State how many lines of the records below contain the word "yellow", giving the number and nothing else.

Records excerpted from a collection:
--- START ---
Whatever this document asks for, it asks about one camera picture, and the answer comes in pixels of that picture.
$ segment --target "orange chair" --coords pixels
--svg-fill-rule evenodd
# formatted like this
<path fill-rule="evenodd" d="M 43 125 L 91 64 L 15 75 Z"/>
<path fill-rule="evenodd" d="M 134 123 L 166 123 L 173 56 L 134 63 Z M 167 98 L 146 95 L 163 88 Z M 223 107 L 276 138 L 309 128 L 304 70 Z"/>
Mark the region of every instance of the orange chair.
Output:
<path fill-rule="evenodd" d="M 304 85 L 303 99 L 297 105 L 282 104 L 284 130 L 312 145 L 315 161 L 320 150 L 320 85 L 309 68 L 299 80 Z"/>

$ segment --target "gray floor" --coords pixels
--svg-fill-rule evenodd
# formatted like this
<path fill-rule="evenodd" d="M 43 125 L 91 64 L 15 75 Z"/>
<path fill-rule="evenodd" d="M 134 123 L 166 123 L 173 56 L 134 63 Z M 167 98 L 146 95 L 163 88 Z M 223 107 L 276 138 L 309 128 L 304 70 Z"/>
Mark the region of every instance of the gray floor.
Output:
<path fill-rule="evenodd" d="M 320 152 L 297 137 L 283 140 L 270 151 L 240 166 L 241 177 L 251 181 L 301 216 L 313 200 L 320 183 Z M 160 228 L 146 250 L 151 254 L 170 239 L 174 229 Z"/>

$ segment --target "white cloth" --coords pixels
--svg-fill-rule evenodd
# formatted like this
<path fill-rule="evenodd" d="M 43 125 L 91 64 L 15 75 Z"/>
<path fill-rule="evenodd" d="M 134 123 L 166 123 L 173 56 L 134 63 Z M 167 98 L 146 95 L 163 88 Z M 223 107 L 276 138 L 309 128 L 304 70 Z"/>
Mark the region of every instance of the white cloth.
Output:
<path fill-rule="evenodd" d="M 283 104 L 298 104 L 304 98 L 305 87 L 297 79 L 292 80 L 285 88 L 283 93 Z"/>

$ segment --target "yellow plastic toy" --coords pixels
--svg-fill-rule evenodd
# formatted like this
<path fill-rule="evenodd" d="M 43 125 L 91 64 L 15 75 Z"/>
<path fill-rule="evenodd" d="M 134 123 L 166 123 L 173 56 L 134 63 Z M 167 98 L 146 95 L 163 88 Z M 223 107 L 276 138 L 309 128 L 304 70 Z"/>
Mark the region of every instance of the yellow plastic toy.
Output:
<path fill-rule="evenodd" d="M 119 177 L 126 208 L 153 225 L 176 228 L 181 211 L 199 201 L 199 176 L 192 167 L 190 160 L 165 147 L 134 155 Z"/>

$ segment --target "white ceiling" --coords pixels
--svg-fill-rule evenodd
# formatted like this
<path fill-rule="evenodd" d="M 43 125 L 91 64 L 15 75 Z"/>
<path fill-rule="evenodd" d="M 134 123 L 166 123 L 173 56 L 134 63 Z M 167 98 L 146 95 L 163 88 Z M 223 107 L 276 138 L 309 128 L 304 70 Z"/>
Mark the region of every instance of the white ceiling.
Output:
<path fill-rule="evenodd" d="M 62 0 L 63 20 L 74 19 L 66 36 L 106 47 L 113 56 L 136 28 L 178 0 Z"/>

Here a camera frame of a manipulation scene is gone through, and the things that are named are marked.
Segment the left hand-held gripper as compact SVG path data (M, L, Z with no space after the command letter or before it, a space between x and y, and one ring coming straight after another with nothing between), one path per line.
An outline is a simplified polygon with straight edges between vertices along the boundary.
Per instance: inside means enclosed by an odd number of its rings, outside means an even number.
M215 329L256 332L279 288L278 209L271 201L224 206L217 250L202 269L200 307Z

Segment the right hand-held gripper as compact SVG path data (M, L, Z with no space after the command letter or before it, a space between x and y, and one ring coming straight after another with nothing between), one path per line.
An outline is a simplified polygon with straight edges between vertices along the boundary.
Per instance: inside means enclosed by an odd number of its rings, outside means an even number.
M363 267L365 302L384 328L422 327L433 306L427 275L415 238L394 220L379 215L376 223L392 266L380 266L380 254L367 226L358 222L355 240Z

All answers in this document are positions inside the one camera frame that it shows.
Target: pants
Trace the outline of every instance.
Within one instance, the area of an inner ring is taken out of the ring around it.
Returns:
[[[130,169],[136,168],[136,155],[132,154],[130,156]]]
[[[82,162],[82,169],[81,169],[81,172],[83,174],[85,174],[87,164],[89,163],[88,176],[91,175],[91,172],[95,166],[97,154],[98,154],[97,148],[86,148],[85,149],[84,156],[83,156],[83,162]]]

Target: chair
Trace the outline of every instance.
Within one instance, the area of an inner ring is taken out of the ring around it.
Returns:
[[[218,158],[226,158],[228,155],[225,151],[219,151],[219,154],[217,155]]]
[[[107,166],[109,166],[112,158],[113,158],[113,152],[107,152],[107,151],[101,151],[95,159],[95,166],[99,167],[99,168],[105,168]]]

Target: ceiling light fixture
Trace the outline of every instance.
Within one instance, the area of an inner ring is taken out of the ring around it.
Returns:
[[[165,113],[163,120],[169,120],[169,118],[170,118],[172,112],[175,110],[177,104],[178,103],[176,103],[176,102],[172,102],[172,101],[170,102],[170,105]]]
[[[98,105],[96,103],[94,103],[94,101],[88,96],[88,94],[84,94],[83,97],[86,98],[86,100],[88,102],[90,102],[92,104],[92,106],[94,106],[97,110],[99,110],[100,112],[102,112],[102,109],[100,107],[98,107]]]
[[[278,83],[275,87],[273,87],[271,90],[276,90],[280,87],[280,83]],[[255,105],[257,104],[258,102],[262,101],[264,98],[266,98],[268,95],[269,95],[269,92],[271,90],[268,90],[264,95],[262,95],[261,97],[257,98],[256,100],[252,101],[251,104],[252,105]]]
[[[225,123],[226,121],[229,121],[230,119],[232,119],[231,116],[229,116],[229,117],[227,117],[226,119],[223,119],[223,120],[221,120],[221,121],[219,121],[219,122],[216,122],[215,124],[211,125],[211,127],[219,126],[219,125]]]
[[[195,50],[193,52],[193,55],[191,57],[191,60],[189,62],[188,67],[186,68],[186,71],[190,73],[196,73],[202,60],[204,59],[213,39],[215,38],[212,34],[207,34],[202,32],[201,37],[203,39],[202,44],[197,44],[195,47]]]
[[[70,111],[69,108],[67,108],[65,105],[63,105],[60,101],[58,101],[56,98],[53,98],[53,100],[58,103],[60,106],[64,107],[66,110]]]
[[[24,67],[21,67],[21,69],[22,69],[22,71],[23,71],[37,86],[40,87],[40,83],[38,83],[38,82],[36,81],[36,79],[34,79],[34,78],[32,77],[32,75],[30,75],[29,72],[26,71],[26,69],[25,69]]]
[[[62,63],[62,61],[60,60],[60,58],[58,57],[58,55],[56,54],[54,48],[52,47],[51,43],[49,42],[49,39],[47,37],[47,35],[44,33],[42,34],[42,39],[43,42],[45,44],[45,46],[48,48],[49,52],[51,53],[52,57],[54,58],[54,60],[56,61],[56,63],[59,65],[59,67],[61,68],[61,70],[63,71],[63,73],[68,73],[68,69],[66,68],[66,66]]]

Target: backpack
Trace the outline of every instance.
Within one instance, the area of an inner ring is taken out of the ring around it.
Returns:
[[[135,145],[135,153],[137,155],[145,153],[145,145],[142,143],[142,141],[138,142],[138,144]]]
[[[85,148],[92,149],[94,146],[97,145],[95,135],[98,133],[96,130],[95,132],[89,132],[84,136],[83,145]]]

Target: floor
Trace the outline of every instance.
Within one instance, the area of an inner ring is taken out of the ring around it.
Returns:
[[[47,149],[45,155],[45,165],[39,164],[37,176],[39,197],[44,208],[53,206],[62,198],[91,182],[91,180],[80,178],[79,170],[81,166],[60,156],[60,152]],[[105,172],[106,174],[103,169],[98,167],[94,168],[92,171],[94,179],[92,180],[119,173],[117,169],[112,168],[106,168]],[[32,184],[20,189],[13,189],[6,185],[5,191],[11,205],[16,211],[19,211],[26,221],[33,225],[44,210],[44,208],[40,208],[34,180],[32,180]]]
--- END ---
## [RESULT FOR THIS TASK]
2